South Africa’s Lion ferrochrome smelter has resumed operations after being shut for nine months, following a major reduction in electricity tariffs that eased crippling production costs in the country’s power-intensive mining sector.
The plant, owned by a joint venture between Merafe Resources and Glencore, restarted this week after the national energy regulator approved a 35% cut in its power tariff, reducing costs to about 88 cents per kilowatt hour.
The restart comes after Lion Smelter, along with two sister plants, was shut in May 2025 as electricity prices—up more than 900% since 2008—made operations commercially unviable, forcing widespread closures across South Africa’s chrome-processing industry.
More than a dozen smelters have closed in recent years, costing thousands of jobs and allowing China to overtake South Africa as the world’s leading processor of chrome ore.
Merafe said the latest tariff relief allowed Lion Smelter to reopen but warned it was still insufficient for long-term sustainability, noting that all three plants would need power prices of about 62 cents per kilowatt hour to operate viably.
The Boshoek and Wonderkop smelters remain mothballed as negotiations with the authorities continue over deeper and more permanent electricity discounts.

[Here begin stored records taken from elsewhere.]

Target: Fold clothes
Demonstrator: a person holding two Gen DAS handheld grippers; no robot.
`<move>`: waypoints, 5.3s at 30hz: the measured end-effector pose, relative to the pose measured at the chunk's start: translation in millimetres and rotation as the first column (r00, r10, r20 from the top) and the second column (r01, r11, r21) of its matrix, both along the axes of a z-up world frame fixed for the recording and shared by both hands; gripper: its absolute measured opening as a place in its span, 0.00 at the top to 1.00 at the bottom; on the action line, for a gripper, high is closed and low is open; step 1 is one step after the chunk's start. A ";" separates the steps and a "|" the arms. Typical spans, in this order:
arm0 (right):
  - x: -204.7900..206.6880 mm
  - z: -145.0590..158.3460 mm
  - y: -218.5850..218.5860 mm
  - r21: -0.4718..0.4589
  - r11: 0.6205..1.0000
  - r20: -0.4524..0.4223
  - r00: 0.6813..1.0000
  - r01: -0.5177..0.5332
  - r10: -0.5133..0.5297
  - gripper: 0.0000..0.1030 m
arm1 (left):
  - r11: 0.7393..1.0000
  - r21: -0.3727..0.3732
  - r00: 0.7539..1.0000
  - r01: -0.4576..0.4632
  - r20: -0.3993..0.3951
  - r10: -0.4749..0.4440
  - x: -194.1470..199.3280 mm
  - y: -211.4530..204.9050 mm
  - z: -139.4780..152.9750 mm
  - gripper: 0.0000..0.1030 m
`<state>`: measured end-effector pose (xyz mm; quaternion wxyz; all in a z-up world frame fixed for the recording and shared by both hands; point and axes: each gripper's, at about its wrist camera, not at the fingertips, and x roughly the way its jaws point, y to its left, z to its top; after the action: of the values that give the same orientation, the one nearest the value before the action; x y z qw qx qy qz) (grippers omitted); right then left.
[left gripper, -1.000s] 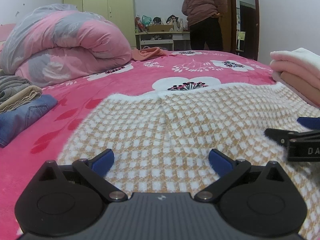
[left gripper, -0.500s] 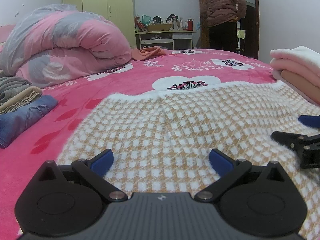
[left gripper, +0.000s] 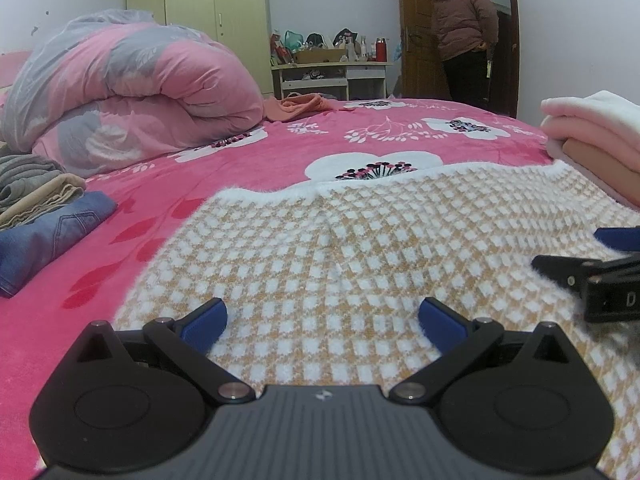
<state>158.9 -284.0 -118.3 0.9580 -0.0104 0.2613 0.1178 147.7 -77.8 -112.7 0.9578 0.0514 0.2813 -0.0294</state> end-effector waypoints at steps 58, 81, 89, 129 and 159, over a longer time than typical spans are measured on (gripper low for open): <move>-7.8 -7.3 -10.1 0.070 0.997 0.057 0.998 -0.010 0.006 0.01 | 0.792 -0.599 0.992 -0.113 -0.112 0.057 -142.2 89.6 -10.3 0.17; -7.1 -8.0 -9.4 0.068 0.998 0.059 0.998 -0.008 0.004 0.01 | 0.744 -0.631 0.972 -0.219 -0.073 0.225 -59.6 72.6 -15.9 0.62; -7.8 -8.2 -6.9 0.058 0.998 0.064 0.998 -0.002 -0.002 0.01 | 0.861 -0.504 0.978 -0.069 0.134 0.157 -64.9 35.9 42.5 0.72; -68.8 -40.5 -202.4 0.953 0.288 -0.026 0.976 0.090 -0.218 0.01 | 0.922 0.107 0.873 0.372 0.298 -0.386 -94.5 -197.5 64.7 0.75; -64.5 -77.6 -237.0 0.993 -0.111 -0.033 0.999 0.033 0.000 0.01 | 0.793 0.468 0.812 0.391 0.230 -0.536 -120.9 -271.1 -0.2 0.66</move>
<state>94.4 -521.0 -195.9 0.6449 0.7116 0.0968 0.2615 26.8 -348.9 -112.9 0.9229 0.3184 0.0840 -0.1996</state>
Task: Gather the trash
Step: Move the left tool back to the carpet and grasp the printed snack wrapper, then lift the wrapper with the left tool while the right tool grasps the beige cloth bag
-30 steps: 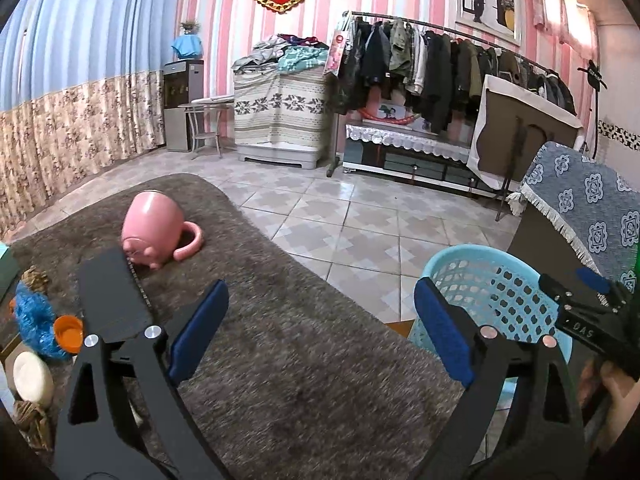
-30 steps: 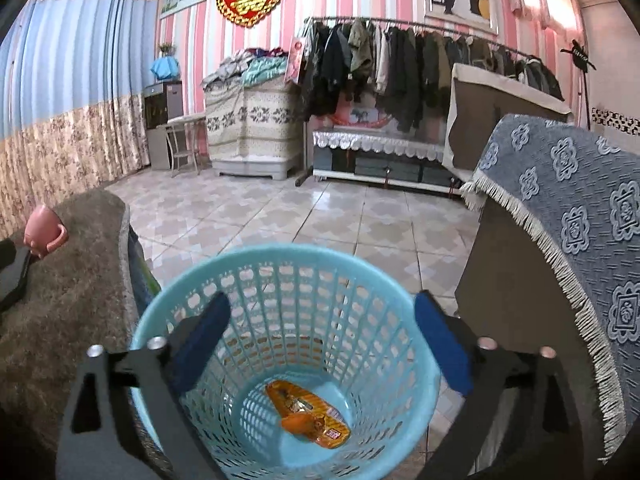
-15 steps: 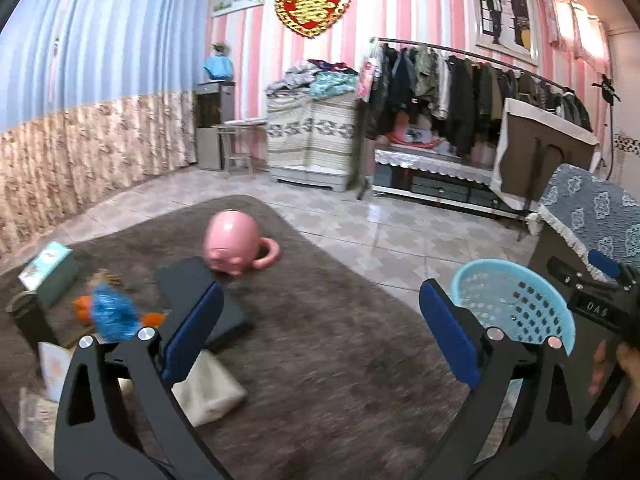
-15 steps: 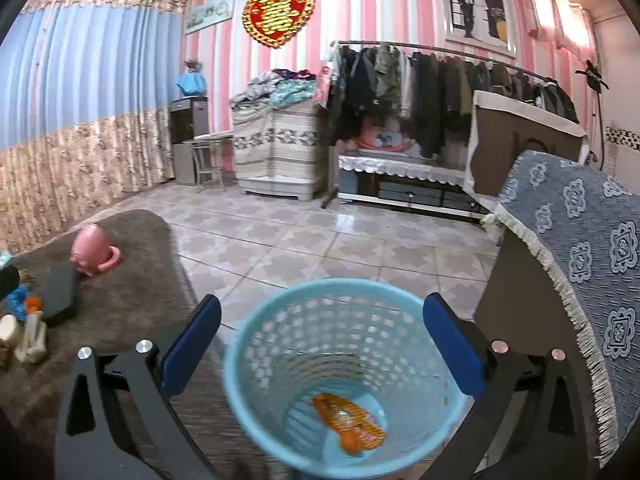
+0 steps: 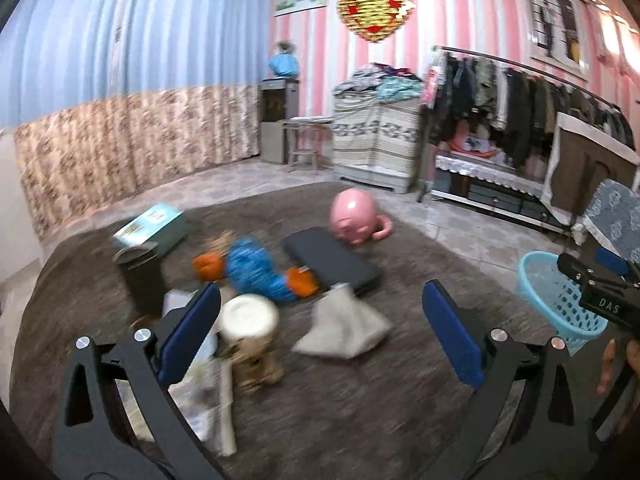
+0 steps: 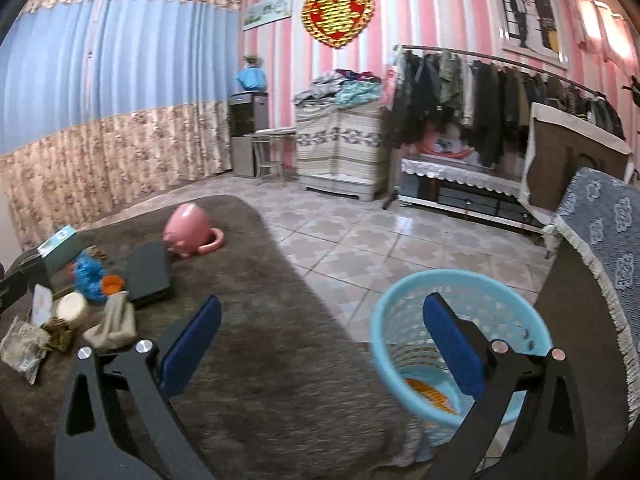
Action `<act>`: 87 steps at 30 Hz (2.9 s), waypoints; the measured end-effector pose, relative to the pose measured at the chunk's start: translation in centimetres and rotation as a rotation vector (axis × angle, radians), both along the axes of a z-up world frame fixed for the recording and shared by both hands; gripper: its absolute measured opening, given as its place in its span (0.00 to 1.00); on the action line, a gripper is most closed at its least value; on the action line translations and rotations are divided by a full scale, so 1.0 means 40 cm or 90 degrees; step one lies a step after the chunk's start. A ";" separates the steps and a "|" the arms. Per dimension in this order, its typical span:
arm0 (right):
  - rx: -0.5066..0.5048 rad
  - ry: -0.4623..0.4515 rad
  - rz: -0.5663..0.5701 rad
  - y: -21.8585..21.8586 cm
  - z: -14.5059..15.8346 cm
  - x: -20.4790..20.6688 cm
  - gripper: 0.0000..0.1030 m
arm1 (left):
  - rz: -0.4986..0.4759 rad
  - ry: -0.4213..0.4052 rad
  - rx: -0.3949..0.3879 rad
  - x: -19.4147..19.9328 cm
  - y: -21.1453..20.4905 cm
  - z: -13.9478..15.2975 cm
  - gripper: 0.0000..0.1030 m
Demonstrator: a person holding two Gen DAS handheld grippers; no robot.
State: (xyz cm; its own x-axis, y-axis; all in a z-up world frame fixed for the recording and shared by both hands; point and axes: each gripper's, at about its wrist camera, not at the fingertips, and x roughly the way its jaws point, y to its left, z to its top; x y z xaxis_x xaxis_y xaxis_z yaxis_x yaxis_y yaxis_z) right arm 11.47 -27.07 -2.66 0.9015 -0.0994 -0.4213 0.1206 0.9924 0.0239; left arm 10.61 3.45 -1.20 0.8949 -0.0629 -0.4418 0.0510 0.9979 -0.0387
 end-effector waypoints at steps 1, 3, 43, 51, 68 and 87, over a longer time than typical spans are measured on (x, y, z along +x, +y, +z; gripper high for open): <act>-0.002 0.000 0.009 0.017 -0.003 -0.001 0.96 | 0.010 0.004 -0.006 -0.005 0.021 -0.005 0.95; -0.009 0.001 0.021 0.047 -0.012 -0.002 0.96 | 0.037 0.017 -0.024 -0.024 0.079 -0.026 0.95; -0.041 0.110 0.194 0.279 -0.163 0.082 0.96 | 0.081 0.175 -0.158 0.000 0.384 -0.239 0.05; -0.059 0.117 0.257 0.374 -0.158 0.124 0.96 | 0.102 0.125 -0.134 -0.033 0.399 -0.155 0.02; -0.032 0.191 0.336 0.471 -0.190 0.223 0.27 | 0.078 0.064 -0.101 -0.054 0.380 -0.040 0.00; 0.028 0.131 0.236 0.223 -0.098 0.148 0.62 | -0.016 0.039 -0.042 -0.001 0.144 0.037 0.00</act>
State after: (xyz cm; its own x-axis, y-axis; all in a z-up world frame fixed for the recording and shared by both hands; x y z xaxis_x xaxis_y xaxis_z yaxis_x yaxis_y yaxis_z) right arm 17.38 -18.15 -6.60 0.7693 0.2381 -0.5929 -0.2380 0.9680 0.0799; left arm 10.56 9.21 0.28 0.8643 -0.1154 -0.4895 0.0709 0.9915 -0.1086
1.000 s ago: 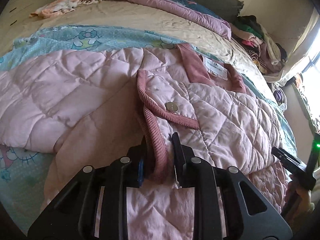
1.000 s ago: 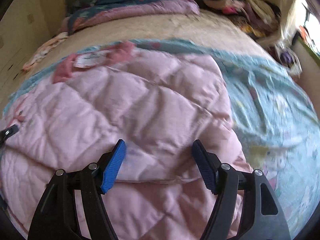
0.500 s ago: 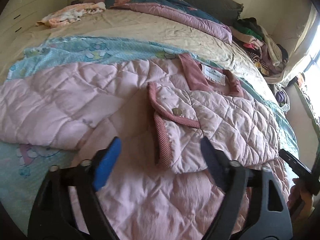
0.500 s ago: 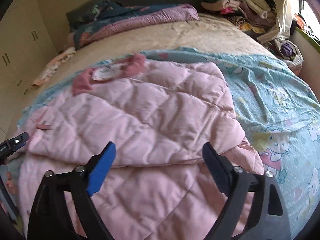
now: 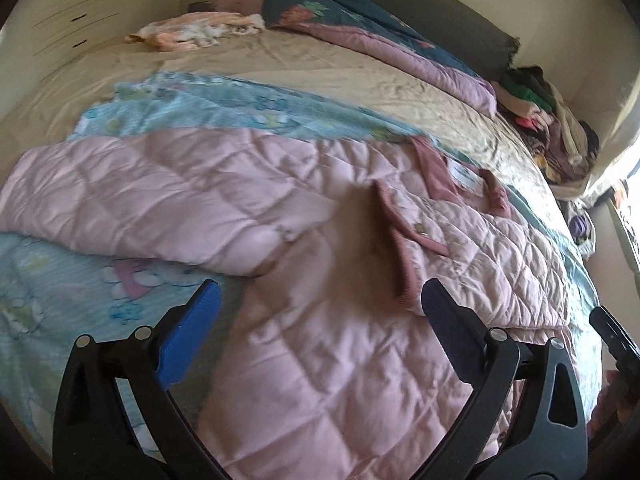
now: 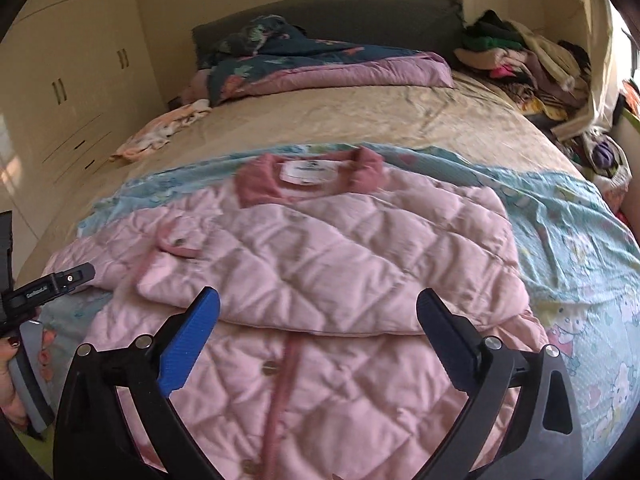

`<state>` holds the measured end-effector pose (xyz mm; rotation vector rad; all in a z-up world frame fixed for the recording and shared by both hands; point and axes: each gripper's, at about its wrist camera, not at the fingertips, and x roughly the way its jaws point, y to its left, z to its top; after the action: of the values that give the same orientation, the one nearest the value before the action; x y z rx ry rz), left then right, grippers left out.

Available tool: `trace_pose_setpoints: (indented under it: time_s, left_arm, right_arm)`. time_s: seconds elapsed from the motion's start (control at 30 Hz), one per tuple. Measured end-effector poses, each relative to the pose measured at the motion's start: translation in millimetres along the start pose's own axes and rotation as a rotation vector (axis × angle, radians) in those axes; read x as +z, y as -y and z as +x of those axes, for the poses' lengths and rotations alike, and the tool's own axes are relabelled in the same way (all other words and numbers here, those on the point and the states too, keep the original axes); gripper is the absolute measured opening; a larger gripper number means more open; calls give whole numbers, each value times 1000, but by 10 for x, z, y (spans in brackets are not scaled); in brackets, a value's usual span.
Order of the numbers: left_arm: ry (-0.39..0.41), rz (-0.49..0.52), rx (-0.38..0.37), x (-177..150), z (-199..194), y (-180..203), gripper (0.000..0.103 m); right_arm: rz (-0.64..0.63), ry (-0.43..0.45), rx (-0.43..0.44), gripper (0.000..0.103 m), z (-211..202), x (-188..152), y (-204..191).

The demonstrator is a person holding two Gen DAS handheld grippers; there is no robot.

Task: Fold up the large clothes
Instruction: 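Move the left gripper to the other sleeve and grasp its cuff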

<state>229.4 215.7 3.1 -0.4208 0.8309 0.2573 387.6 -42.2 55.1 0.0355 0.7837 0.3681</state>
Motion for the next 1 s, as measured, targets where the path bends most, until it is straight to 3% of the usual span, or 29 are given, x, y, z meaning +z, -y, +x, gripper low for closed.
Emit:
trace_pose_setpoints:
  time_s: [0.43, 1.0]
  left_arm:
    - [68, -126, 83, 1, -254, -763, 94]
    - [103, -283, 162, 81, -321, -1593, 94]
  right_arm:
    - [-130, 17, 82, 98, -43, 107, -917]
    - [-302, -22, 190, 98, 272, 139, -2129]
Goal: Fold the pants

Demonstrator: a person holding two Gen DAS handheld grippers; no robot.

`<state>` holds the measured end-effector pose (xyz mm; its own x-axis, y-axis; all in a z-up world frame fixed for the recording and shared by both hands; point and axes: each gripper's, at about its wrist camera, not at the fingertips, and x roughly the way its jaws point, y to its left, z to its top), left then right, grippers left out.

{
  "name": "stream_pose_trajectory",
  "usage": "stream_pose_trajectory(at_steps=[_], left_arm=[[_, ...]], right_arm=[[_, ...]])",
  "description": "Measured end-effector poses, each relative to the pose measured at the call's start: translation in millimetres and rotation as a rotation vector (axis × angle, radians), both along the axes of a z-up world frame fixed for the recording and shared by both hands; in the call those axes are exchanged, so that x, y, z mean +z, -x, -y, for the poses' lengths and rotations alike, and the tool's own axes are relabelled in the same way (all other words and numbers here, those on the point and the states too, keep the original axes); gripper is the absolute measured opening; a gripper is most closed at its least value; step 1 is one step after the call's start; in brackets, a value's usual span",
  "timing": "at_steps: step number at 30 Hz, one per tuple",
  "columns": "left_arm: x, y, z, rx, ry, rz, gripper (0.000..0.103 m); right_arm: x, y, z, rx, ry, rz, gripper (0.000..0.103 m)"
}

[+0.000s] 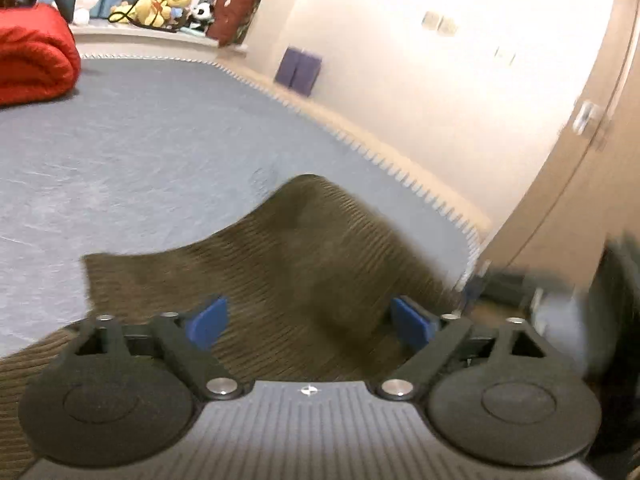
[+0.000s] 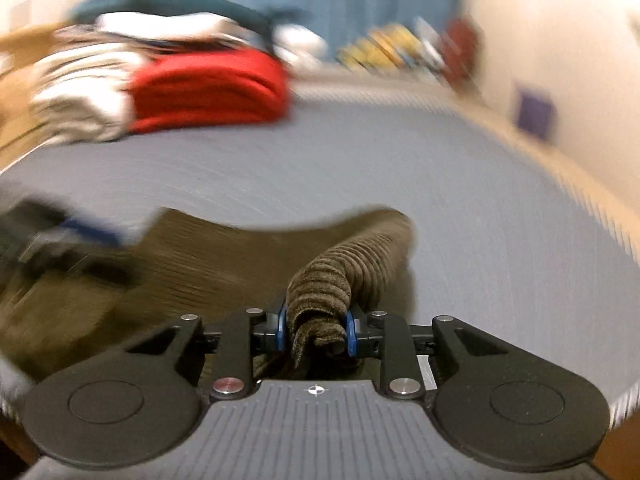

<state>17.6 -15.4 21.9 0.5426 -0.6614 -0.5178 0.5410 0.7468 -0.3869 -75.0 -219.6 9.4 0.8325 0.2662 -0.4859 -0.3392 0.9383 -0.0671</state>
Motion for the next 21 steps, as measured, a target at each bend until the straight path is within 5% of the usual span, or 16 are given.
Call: stream_pose_trajectory(at_steps=[5,12,15,17,21], left_arm=[[7.3,-12.5,1.5,-0.019,0.091,-0.064,0.102],[-7.1,-32.8,-4.0,0.088,0.03,-0.155,0.101],[-13.2,-39.4,-7.7,0.126,-0.021,-0.162,0.078],[-19.2,-43.2,-9.2,0.157,-0.085,-0.163,0.047],[-26.5,-43.8,-17.9,0.195,-0.119,-0.182,0.03]], right_arm=[[-0.1,37.3,-58.3,0.25,0.15,0.157,0.028],[-12.7,62.6,-100.6,0.432,0.278,0.225,0.027],[-15.6,66.5,-106.7,0.463,0.298,0.23,0.027],[-15.7,65.0,-108.8,0.472,0.3,0.224,0.027],[-14.2,55.7,-107.9,0.469,0.294,0.202,0.027]])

The Glencore–Merafe venture last year suspended mass layoffs while seeking a deal that could secure the future of its operations and protect thousands of workers.
Merafe said it aims to conclude a long-term power agreement by February 28, a deadline tied to whether job-cut procedures at the idle plants will resume.
South Africa, once the dominant force in global ferrochrome production, is now racing to restore competitiveness as soaring energy costs continue to erode its industrial base.
The Lion Smelter’s restart is being seen as an important test of whether targeted power-price relief can help revive the country’s struggling mineral-processing sector.